COLLECTED DATA:
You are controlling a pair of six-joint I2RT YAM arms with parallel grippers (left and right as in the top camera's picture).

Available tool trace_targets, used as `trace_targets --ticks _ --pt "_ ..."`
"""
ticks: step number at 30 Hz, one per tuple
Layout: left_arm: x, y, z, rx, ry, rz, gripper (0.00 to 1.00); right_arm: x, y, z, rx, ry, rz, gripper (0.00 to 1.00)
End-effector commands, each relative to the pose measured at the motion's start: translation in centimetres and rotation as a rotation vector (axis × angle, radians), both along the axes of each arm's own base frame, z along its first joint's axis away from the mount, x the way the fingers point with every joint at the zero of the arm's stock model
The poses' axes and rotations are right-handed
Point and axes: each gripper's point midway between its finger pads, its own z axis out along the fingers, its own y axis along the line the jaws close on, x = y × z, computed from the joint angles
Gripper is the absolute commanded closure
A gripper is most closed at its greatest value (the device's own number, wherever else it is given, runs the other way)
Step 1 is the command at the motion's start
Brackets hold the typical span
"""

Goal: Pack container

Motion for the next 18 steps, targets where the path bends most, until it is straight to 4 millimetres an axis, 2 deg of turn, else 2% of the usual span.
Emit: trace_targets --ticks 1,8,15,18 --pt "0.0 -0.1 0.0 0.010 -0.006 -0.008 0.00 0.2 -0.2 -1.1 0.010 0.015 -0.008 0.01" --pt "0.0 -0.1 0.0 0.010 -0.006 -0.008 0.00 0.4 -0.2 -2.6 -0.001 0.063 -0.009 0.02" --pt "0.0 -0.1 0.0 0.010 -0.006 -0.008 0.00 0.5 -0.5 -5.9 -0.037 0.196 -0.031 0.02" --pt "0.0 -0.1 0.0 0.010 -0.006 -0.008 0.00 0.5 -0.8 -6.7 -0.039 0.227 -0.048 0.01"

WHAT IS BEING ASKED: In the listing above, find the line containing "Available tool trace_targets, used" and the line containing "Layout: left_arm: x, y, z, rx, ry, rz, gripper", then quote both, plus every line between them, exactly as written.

ANSWER TO THIS TASK:
Available tool trace_targets, used as `trace_targets --ticks _ --pt "_ ..."`
"""
ticks: step number at 30 Hz, one per tuple
Layout: left_arm: x, y, z, rx, ry, rz, gripper (0.00 to 1.00); right_arm: x, y, z, rx, ry, rz, gripper (0.00 to 1.00)

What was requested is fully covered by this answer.